> **Task details**
The result should be the line with "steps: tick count" followed by every remaining line of the entries, each reproduced exactly, with nothing else.

> **Entries supplied**
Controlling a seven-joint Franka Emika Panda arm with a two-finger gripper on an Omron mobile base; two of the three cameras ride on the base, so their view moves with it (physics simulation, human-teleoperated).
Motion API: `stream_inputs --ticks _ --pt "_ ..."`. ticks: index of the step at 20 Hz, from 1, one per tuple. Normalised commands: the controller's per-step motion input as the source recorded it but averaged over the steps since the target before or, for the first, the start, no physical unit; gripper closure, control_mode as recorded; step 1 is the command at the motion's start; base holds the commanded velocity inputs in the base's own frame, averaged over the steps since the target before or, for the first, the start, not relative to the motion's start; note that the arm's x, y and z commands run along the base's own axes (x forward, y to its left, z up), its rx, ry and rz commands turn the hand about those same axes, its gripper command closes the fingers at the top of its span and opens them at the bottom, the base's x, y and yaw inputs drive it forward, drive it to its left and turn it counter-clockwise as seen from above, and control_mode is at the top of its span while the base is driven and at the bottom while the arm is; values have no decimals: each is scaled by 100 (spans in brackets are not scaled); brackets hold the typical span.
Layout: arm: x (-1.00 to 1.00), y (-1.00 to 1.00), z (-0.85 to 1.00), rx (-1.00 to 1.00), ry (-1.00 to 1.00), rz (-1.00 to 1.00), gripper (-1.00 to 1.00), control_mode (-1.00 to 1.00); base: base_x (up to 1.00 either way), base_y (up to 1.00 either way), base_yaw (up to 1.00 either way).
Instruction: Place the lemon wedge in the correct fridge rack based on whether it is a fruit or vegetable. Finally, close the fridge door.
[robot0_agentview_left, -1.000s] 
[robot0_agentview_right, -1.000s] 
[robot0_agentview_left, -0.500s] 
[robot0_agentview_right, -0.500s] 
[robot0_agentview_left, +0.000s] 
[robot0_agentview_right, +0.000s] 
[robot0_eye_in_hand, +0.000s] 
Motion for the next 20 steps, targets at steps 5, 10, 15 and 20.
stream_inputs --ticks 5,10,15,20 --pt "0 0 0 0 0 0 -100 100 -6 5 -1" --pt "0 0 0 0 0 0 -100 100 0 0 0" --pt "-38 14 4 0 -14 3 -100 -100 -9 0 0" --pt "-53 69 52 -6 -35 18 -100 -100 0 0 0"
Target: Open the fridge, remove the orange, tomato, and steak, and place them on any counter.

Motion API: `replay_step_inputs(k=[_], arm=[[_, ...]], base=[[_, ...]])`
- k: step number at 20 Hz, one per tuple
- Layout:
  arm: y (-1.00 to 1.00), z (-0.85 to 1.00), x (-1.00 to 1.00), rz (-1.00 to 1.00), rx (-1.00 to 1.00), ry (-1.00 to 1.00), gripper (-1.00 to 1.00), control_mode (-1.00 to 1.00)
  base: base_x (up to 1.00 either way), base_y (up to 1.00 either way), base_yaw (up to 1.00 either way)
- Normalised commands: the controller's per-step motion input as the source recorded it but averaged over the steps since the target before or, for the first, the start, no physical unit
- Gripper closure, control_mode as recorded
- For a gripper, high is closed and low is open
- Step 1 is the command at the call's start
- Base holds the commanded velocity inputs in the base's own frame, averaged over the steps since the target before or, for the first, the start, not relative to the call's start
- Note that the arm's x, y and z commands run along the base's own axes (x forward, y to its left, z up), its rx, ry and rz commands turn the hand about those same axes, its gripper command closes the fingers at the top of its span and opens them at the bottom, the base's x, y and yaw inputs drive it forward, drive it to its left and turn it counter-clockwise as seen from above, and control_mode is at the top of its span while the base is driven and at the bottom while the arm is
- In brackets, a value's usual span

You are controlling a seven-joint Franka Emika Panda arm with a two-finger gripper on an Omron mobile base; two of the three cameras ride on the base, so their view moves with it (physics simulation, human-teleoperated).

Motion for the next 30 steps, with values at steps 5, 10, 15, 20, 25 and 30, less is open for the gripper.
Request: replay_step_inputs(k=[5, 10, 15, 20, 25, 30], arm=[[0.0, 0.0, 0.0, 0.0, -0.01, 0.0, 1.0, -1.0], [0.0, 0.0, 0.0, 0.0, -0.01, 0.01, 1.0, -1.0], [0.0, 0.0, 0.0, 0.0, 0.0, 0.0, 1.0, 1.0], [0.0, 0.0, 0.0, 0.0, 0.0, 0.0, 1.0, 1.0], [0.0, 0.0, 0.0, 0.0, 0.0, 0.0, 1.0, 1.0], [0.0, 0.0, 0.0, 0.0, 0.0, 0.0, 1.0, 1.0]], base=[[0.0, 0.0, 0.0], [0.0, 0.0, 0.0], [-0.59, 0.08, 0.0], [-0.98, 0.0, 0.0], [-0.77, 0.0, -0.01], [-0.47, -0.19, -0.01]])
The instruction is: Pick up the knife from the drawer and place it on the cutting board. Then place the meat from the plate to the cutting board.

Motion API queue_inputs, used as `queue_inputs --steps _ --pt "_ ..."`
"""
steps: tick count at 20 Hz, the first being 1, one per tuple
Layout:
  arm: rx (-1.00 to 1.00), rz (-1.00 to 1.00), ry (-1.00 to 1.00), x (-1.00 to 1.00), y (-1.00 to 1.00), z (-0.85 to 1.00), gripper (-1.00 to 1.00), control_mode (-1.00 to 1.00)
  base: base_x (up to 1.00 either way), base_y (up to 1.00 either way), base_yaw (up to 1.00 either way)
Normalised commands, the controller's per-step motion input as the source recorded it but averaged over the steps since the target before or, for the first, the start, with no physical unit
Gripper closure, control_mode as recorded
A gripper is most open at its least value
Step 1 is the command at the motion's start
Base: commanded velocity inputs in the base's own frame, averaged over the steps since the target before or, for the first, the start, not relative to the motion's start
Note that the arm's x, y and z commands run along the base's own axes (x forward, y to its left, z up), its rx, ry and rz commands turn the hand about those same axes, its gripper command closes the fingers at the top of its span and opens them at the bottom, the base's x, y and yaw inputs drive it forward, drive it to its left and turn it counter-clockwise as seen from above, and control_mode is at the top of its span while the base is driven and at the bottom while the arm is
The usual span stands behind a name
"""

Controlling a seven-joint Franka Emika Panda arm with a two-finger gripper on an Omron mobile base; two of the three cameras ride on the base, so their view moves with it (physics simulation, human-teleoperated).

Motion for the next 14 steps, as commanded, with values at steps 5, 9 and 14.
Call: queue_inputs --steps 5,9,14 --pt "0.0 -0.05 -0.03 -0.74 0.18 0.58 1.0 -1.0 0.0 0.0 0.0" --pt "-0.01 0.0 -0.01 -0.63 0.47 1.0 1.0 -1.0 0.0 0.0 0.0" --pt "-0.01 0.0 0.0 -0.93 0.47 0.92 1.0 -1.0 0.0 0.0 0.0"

> **Output of the exercise**
steps: tick count at 20 Hz, the first being 1, one per tuple
Layout:
  arm: rx (-1.00 to 1.00), rz (-1.00 to 1.00), ry (-1.00 to 1.00), x (-1.00 to 1.00), y (-1.00 to 1.00), z (-0.85 to 1.00), gripper (-1.00 to 1.00), control_mode (-1.00 to 1.00)
  base: base_x (up to 1.00 either way), base_y (up to 1.00 either way), base_yaw (up to 1.00 either way)
Normalised commands, the controller's per-step motion input as the source recorded it but averaged over the steps since the target before or, for the first, the start, with no physical unit
Gripper closure, control_mode as recorded
A gripper is most open at its least value
Step 1 is the command at the motion's start
Base: commanded velocity inputs in the base's own frame, averaged over the steps since the target before or, for the first, the start, not relative to the motion's start
Note that the arm's x, y and z commands run along the base's own axes (x forward, y to its left, z up), its rx, ry and rz commands turn the hand about those same axes, its gripper command closes the fingers at the top of its span and opens them at the bottom, the base's x, y and yaw inputs drive it forward, drive it to its left and turn it counter-clockwise as seen from above, and control_mode is at the top of its span while the base is driven and at the bottom while the arm is
The usual span stands behind a name
"""

Controlling a seven-joint Franka Emika Panda arm with a two-finger gripper on an Omron mobile base; two of the three cameras ride on the base, so their view moves with it (physics simulation, human-teleoperated).

Motion for the next 14 steps, as commanded, with values at steps 5, 9 and 14.
Call: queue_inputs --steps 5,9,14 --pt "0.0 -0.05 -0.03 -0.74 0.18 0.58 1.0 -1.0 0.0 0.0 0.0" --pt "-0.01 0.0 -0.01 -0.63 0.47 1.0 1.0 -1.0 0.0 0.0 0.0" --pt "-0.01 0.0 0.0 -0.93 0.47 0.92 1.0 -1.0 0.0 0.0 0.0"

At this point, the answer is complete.